Your objective.
Write out the line that has "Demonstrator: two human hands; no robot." in it, along with each line that comes after it until the listing ends, and add nothing.

Recorded information.
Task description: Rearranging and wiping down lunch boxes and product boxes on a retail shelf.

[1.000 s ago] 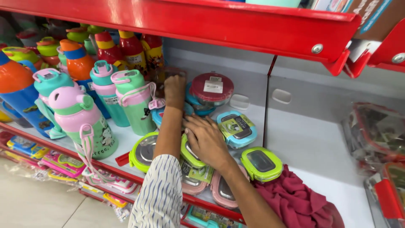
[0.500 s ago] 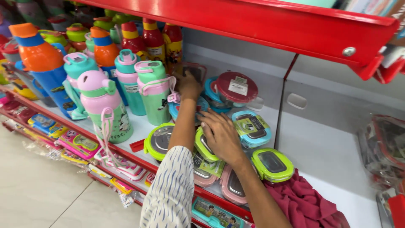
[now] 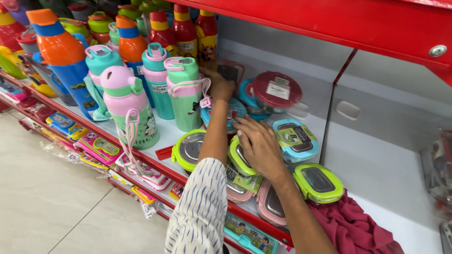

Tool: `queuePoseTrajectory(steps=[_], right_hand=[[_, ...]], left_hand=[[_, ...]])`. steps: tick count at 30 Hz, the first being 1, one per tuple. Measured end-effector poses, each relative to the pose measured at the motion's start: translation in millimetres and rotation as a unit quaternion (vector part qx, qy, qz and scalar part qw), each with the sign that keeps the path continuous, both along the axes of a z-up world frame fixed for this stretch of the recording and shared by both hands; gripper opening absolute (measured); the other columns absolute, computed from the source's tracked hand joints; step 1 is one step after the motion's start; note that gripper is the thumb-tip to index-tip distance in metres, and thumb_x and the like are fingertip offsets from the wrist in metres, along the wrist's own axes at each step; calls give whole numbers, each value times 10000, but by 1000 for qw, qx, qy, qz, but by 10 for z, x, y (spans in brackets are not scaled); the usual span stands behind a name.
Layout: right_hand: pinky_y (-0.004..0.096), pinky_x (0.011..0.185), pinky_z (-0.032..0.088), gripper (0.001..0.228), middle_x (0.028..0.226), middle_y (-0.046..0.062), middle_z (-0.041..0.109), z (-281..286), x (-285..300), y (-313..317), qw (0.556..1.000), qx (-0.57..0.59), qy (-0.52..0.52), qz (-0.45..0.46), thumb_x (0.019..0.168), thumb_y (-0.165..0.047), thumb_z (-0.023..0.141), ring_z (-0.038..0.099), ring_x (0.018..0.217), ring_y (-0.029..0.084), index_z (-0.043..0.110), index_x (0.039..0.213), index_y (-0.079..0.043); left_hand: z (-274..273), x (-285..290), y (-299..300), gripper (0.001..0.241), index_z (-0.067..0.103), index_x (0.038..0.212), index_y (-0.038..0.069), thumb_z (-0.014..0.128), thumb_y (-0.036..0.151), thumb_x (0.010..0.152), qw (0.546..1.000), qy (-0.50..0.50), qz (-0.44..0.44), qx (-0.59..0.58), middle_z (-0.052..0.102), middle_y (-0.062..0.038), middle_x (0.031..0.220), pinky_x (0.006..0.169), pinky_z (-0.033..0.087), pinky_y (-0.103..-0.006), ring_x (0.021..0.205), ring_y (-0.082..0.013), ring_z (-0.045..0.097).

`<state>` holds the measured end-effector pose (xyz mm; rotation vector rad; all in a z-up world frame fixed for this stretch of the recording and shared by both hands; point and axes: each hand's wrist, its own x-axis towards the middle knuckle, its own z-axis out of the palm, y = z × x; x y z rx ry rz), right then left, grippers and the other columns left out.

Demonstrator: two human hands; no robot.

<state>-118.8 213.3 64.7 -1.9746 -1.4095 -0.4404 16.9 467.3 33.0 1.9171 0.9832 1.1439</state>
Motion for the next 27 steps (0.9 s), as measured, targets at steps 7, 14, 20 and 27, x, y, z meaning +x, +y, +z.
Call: queuePoseTrajectory(steps=[7,14,20,27], right_hand=[[515,1144,334,364,1364,167,656,6,-12,6,1000,5,-9,-4,1028,-202,484,524,1361,354,706,1246,-13],[490,1140,369,349,1363,165,662,40,-44,-11,1000,9,2,0,1026,-185,491,548,1345,356,707,1238,-11],[485,1138,363,345,1371,162,658,19,-35,-12,1000,11,-4,-4,1005,-157,496,553,1348,341,706,1239,-14],[478,1159,368,323,1362,156,665,-20,-14,-6,1000,20,-4,-3,1003,-154,516,560,1344,329,718,1218,-22]], left_hand=[[-253,286,344,1430,-53,1461,-156,960,164,504,999,-29,-7,-43,198,-385,1547,1209,178,-414,1472,-480,205],[-213,321,377,942,536,1340,-169,881,304,603,997,52,-30,-42,609,-358,1341,1084,487,-453,1250,-452,620],[-405,673,660,685,660,1104,-85,830,482,760,986,142,-66,-58,651,-306,1183,979,507,-460,1139,-419,641],[-454,629,700,583,684,1064,-90,733,433,811,986,-107,-97,-83,733,-293,1095,939,515,-444,1021,-409,709]])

Your response.
Demonstrator: two human hands; no robot.

<state>-118.8 213.3 64.7 -1.9746 -1.4095 -0.4404 16.9 467.3 33.0 1.9171 0.9832 1.1439</state>
Motion for the next 27 steps (0.9 s), as measured, targets at steps 7, 14, 20 and 27, x, y, z meaning +x, +y, +z.
Call: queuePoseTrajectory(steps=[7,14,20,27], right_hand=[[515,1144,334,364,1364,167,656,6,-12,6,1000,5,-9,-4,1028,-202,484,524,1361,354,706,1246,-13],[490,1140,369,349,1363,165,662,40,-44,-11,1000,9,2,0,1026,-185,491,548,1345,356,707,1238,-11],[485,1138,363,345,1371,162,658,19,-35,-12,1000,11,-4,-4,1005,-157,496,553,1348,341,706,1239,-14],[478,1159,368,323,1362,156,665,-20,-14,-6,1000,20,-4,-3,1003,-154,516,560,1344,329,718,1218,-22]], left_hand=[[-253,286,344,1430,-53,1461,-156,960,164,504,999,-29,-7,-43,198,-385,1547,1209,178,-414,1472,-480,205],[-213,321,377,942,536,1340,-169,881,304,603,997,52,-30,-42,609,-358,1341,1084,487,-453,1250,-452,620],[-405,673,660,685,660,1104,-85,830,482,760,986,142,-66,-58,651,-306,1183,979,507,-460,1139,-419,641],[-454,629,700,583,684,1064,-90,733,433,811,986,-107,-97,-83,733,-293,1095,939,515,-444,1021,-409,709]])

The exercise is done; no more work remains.